## Work task
Find every line below where the string "each" shows up, and copy those lines.

%%

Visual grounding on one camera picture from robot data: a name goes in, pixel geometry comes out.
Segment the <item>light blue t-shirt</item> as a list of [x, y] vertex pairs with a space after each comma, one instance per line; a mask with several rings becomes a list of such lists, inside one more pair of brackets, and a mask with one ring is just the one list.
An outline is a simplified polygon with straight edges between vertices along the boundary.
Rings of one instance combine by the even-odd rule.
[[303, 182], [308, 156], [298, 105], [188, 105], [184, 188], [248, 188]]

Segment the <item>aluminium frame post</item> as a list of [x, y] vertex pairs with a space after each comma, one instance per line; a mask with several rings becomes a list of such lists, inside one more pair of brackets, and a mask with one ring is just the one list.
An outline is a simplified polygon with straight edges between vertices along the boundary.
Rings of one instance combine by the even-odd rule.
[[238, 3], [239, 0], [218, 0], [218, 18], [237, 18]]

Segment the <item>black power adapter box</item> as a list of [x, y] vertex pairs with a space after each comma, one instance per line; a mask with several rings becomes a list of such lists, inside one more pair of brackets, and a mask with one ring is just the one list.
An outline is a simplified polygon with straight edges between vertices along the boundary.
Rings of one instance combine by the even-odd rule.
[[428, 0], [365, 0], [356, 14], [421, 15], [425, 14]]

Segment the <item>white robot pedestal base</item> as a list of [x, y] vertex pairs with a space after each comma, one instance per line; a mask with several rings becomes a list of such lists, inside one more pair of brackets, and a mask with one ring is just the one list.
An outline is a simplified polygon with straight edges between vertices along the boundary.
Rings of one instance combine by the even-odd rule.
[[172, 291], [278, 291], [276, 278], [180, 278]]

%%

## Expected answer
Segment the <item>light blue t-shirt</item> as a list of [x, y] vertex pairs with a space after each comma, one instance per line; a mask with several rings becomes a list of such lists, inside one more pair of brackets, and a mask with one ring is just the one list.
Segment the <item>aluminium frame post</item> as a list of [x, y] vertex pairs with a space after each comma, one instance per line; a mask with several rings becomes a list of such lists, inside one more pair of brackets, and a mask with one ring is just the one list.
Segment the <item>black power adapter box</item> as a list of [x, y] vertex pairs with a space after each comma, one instance per line; a mask with several rings becomes a list of such lists, inside one more pair of brackets, and a mask with one ring is just the one list.
Segment the <item>white robot pedestal base</item> as a list of [x, y] vertex pairs with a space after each comma, one instance per line; a mask with several rings becomes a list of such lists, inside one more pair of brackets, and a mask with one ring is just the one list.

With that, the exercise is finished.